** Record extracts follows **

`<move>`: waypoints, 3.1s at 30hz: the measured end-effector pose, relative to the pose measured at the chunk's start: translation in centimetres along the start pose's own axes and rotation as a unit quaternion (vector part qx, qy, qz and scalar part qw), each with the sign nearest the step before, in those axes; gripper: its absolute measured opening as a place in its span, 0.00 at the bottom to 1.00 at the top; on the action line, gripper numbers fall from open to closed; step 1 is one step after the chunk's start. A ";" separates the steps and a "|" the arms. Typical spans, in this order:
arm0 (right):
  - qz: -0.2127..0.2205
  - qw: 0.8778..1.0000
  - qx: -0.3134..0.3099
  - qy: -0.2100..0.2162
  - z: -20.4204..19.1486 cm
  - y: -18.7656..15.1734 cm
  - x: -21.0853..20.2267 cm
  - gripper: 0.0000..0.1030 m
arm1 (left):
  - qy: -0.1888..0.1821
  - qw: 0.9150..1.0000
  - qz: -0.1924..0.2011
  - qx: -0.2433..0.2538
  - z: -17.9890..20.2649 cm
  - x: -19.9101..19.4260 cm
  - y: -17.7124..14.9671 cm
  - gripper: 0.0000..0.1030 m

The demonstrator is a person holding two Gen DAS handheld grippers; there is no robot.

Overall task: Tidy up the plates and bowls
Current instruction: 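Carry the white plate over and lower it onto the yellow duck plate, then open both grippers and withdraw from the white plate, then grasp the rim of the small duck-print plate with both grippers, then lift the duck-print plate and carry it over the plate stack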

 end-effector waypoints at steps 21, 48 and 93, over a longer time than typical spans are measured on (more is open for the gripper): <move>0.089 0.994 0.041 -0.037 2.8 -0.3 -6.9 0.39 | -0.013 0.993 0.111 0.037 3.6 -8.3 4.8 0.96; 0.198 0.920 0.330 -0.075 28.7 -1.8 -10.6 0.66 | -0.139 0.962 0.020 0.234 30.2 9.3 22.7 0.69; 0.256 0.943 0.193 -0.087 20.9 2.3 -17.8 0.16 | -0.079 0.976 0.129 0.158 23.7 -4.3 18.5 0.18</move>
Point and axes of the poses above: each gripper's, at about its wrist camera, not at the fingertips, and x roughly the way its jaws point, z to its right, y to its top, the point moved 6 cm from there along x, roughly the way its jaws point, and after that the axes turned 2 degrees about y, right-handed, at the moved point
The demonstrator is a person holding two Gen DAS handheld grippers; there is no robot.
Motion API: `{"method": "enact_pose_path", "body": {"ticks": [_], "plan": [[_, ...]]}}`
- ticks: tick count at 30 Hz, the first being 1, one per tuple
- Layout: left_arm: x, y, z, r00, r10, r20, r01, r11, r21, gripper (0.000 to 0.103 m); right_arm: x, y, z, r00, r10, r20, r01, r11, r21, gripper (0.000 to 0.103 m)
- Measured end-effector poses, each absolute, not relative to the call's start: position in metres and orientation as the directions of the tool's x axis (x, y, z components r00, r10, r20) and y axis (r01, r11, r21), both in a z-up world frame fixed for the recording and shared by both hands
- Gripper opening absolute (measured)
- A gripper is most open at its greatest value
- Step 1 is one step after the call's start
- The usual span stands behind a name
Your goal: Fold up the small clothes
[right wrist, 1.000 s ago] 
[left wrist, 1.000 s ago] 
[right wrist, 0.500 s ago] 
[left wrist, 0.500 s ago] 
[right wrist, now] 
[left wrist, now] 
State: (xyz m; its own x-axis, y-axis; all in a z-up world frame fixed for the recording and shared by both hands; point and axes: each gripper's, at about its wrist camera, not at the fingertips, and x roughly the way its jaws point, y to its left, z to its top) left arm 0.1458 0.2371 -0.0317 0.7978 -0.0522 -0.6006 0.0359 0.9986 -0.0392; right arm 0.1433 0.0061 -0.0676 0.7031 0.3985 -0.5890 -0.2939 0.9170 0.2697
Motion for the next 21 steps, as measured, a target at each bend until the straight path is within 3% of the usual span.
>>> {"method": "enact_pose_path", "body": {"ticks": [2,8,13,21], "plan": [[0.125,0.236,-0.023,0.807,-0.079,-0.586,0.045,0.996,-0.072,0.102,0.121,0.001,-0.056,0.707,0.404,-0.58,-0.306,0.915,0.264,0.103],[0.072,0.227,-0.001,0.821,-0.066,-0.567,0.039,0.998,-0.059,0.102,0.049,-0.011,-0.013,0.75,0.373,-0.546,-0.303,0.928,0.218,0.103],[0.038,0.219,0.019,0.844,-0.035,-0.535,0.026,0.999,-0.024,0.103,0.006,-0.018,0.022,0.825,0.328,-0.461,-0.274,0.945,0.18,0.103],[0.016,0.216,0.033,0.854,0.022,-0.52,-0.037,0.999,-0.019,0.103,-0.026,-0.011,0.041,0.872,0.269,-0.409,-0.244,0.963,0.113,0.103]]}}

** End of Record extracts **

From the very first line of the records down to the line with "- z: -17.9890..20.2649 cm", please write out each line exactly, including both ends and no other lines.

`<move>`: waypoints, 3.1s at 30hz: the measured end-effector pose, relative to the pose measured at the chunk's start: translation in centimetres along the start pose's own axes and rotation as a unit quaternion (vector part qx, qy, qz and scalar part qw), each with the sign nearest the step before, in those axes; gripper: its absolute measured opening as a place in its span, 0.00 at the bottom to 1.00 at the top; on the action line, gripper numbers fall from open to closed; step 1 is one step after the chunk's start. A ";" separates the steps and a "|" the arms. Typical spans, in this order:
arm0 (right):
  - qz: -0.2127..0.2205
  - qw: 0.8778..1.0000
  - qx: -0.3134..0.3099
  - qy: -0.2100..0.2162
  - z: -20.4204..19.1486 cm
  - y: -18.7656..15.1734 cm
  - x: -21.0853..20.2267 cm
  - gripper: 0.0000..0.1030 m
arm1 (left):
  - qy: -0.1888..0.1821
  - qw: 0.9150..1.0000
  - qz: -0.1924..0.2011
  - qx: -0.2433..0.2538
  - z: -17.9890..20.2649 cm

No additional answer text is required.